Data shown:

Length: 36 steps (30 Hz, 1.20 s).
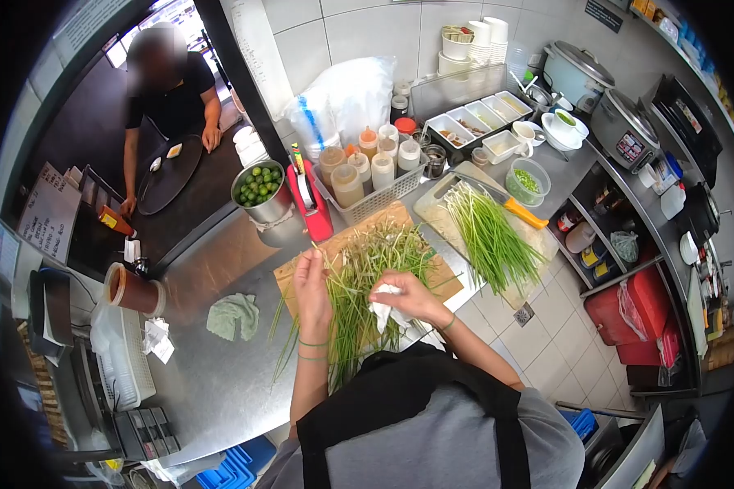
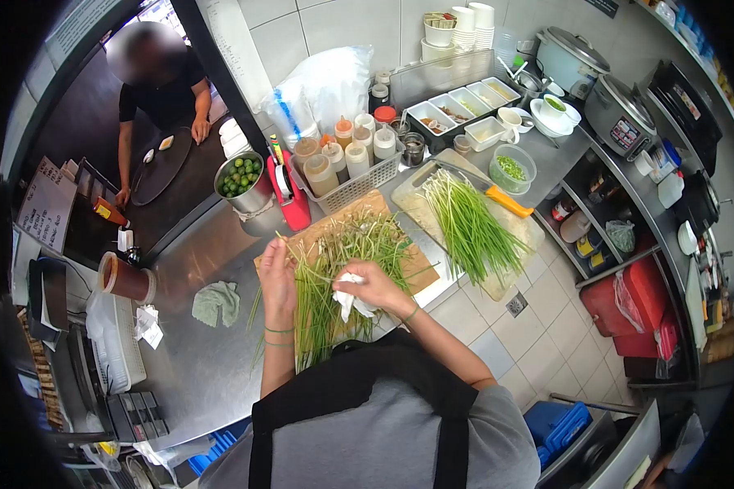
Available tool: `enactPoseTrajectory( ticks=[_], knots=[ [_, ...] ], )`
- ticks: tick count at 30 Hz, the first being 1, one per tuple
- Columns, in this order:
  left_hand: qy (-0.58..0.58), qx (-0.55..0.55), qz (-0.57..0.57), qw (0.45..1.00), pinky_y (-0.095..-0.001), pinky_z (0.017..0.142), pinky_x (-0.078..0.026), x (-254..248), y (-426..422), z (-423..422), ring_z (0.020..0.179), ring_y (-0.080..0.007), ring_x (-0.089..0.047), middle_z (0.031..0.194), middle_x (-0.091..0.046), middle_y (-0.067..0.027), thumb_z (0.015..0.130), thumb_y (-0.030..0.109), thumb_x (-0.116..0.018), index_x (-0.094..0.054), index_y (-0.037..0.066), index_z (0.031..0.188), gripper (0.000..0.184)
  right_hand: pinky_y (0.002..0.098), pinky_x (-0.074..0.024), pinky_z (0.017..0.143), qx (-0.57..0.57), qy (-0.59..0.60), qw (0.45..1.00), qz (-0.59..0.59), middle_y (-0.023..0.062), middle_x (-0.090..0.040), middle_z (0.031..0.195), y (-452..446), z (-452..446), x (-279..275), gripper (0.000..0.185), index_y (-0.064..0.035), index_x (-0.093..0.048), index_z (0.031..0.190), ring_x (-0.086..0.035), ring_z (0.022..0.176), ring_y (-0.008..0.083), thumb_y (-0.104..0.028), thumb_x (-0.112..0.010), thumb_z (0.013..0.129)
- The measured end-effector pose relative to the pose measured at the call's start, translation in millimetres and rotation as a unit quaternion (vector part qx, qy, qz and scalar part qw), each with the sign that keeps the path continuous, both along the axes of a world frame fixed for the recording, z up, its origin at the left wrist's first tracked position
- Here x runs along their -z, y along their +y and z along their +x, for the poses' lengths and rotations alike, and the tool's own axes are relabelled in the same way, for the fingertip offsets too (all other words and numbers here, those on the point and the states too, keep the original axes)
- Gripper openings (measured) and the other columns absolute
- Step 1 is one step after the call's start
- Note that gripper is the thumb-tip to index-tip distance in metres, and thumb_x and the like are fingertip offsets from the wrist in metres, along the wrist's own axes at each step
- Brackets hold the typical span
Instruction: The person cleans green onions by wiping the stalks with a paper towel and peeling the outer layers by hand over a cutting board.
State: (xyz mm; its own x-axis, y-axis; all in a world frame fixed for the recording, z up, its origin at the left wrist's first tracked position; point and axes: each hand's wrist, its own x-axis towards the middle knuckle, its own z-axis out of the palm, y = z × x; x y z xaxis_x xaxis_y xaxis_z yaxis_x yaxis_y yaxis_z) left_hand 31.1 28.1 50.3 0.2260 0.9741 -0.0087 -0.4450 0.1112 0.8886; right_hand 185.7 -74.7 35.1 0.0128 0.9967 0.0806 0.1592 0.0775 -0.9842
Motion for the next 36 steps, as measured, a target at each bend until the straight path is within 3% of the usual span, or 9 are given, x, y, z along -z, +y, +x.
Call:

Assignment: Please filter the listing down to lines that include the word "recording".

Solved problem:
- The measured end-effector pose relative to the pose measured at the call's start, translation in millimetres and rotation as a unit quaternion (vector part qx, qy, qz and scalar part qw), each with the sign that keeps the path continuous, both along the axes of a world frame fixed for the recording, z up, its origin at the left wrist's first tracked position
State: (xyz mm; its own x-axis, y-axis; all in a world frame fixed for the recording, z up, its origin at the left wrist's first tracked position; point and axes: each hand's wrist, its own x-axis towards the middle knuckle, its own z-axis out of the palm, y = z × x; x y z xaxis_x xaxis_y xaxis_z yaxis_x yaxis_y yaxis_z) left_hand 31.1 28.1 50.3 0.2260 0.9741 -0.0087 -0.4450 0.1112 0.8886; right_hand 185.7 -74.7 35.1 0.0128 0.9967 0.0806 0.1592 0.0775 -0.9842

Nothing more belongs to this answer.